**EXERCISE**
In the data, find the word "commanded" and copy out every line that has it.
*** SOURCE DATA ***
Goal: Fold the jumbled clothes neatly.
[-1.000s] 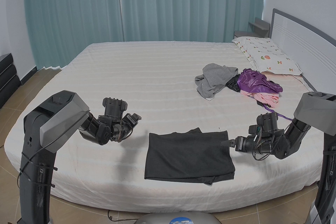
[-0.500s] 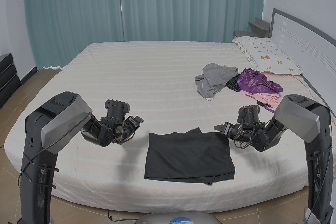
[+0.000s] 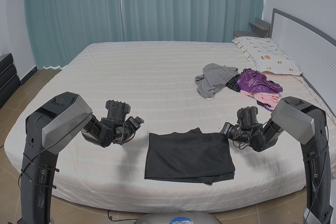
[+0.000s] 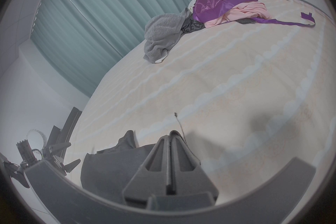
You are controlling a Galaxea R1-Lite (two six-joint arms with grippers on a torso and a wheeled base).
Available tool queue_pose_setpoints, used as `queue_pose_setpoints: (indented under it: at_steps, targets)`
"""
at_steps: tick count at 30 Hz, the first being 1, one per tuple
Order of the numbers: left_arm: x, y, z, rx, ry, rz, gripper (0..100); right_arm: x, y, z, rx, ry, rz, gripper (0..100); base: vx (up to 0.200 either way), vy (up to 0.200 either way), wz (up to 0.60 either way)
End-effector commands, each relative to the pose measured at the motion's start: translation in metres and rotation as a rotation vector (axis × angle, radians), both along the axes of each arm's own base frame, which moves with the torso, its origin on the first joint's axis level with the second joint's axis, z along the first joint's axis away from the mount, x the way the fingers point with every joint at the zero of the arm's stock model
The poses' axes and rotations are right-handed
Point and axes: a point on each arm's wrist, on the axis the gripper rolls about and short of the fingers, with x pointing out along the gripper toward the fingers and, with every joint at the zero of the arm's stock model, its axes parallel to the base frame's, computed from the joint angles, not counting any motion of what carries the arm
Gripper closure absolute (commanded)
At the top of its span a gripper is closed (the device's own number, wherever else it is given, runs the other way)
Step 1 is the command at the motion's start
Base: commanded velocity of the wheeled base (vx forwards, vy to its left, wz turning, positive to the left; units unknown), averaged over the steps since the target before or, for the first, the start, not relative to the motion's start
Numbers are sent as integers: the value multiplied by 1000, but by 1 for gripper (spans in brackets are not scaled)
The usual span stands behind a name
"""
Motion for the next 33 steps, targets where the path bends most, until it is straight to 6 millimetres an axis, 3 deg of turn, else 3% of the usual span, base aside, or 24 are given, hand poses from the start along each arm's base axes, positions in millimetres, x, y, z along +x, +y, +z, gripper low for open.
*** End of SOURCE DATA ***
**RESPONSE**
Gripper closure absolute (commanded)
Base: commanded velocity of the wheeled base (vx forwards, vy to its left, wz turning, positive to the left; units unknown), averaged over the steps since the target before or, for the first, the start, not relative to the motion's start

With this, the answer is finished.